_TASK DESCRIPTION_
For the data below, work out how many lines include the string "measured" and report only the number.
# # # #
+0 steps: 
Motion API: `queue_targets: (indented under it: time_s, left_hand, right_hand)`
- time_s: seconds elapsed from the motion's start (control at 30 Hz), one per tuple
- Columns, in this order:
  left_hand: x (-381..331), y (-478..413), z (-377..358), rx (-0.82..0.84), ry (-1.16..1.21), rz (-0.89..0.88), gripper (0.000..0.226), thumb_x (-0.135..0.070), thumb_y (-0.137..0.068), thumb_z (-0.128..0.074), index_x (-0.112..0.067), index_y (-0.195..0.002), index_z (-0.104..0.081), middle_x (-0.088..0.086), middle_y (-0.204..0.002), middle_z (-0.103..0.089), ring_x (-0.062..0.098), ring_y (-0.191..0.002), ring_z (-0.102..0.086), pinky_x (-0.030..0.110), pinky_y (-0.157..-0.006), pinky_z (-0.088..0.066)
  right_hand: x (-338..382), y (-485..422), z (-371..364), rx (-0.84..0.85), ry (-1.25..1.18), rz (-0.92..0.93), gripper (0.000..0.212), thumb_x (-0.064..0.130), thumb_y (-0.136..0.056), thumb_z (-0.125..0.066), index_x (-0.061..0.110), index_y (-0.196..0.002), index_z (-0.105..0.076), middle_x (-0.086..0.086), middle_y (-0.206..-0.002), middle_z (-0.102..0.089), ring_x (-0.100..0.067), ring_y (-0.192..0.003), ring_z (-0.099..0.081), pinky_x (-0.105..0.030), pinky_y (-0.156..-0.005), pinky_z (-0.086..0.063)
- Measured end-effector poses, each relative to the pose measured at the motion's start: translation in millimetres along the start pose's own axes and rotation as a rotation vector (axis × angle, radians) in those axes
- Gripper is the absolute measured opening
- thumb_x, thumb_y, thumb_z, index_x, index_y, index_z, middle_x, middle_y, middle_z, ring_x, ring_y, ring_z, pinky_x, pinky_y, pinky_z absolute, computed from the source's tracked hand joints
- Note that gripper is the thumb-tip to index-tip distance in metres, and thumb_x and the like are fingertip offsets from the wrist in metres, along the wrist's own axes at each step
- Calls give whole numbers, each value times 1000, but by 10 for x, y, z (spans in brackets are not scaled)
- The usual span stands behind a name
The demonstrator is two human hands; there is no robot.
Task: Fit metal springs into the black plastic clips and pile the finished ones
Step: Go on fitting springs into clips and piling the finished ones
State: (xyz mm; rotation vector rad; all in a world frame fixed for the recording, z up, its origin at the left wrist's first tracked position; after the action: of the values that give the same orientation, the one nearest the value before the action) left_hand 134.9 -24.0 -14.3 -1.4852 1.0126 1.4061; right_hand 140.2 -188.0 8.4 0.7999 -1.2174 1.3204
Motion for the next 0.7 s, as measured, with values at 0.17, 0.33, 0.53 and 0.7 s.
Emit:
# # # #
_RESPONSE AREA_
3